» **The task**: Every line from the top of the material through the line holding "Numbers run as" should be copied exactly, and only those lines.

» **Task material**:
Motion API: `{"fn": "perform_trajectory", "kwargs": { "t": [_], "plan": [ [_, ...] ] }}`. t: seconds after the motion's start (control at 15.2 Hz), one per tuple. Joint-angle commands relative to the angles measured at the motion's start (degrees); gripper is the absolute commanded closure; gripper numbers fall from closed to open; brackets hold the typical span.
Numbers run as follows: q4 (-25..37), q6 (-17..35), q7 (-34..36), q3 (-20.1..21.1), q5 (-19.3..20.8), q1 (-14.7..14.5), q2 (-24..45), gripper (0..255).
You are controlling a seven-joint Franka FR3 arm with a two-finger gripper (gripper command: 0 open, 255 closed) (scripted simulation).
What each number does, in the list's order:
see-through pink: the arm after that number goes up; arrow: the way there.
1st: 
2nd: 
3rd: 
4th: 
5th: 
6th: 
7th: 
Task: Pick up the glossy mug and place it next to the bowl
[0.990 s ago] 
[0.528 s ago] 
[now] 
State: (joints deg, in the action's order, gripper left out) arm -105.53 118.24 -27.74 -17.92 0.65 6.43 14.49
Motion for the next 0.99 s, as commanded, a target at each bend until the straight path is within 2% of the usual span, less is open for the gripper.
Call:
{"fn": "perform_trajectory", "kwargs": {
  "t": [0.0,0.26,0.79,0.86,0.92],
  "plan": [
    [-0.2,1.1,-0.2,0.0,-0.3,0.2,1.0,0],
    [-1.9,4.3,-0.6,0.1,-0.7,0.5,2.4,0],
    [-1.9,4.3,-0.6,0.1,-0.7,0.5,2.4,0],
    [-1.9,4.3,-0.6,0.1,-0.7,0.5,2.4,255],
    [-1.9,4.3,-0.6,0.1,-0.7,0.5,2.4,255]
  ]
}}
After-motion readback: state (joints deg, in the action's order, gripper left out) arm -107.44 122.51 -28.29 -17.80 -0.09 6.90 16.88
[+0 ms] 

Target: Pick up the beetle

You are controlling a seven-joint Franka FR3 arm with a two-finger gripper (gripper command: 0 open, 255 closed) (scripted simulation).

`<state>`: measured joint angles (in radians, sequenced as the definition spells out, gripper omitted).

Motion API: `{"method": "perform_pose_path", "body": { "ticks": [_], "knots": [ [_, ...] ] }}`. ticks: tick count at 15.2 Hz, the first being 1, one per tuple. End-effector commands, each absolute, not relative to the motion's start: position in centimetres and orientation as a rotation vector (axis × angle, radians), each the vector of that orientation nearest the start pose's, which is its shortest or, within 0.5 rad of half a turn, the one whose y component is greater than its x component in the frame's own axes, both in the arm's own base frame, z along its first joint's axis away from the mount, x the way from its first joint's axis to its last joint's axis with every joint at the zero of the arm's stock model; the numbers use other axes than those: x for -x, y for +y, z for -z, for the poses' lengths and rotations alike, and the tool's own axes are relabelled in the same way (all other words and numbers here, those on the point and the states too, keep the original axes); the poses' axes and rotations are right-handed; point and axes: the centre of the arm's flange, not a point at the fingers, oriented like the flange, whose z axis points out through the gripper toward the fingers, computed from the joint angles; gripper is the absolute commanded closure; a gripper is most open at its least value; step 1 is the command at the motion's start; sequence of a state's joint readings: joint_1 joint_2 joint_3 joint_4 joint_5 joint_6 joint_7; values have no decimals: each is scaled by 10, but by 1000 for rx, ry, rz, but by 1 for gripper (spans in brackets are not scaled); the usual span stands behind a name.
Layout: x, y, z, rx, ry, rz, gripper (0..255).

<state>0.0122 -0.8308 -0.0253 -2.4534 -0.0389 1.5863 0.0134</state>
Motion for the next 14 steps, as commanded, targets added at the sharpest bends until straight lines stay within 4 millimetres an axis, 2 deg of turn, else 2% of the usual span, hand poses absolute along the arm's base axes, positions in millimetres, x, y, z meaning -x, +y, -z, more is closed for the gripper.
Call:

» **Result**:
Motion API: `{"fn": "perform_trajectory", "kwargs": { "t": [_], "plan": [ [_, ...] ] }}`. t: seconds after the motion's start (control at 15.2 Hz), one per tuple. Joint-angle commands relative to the angles measured at the motion's start (degrees); gripper is the absolute commanded closure; gripper numbers fall from closed to open; brackets hold the typical span.
Numbers run as follows: q4 (-25..37), q6 (-17..35), q7 (-34..36), q3 (-20.1..21.1), q5 (-19.3..20.8), q1 (-14.7..14.5), q2 (-24..45), gripper (0..255).

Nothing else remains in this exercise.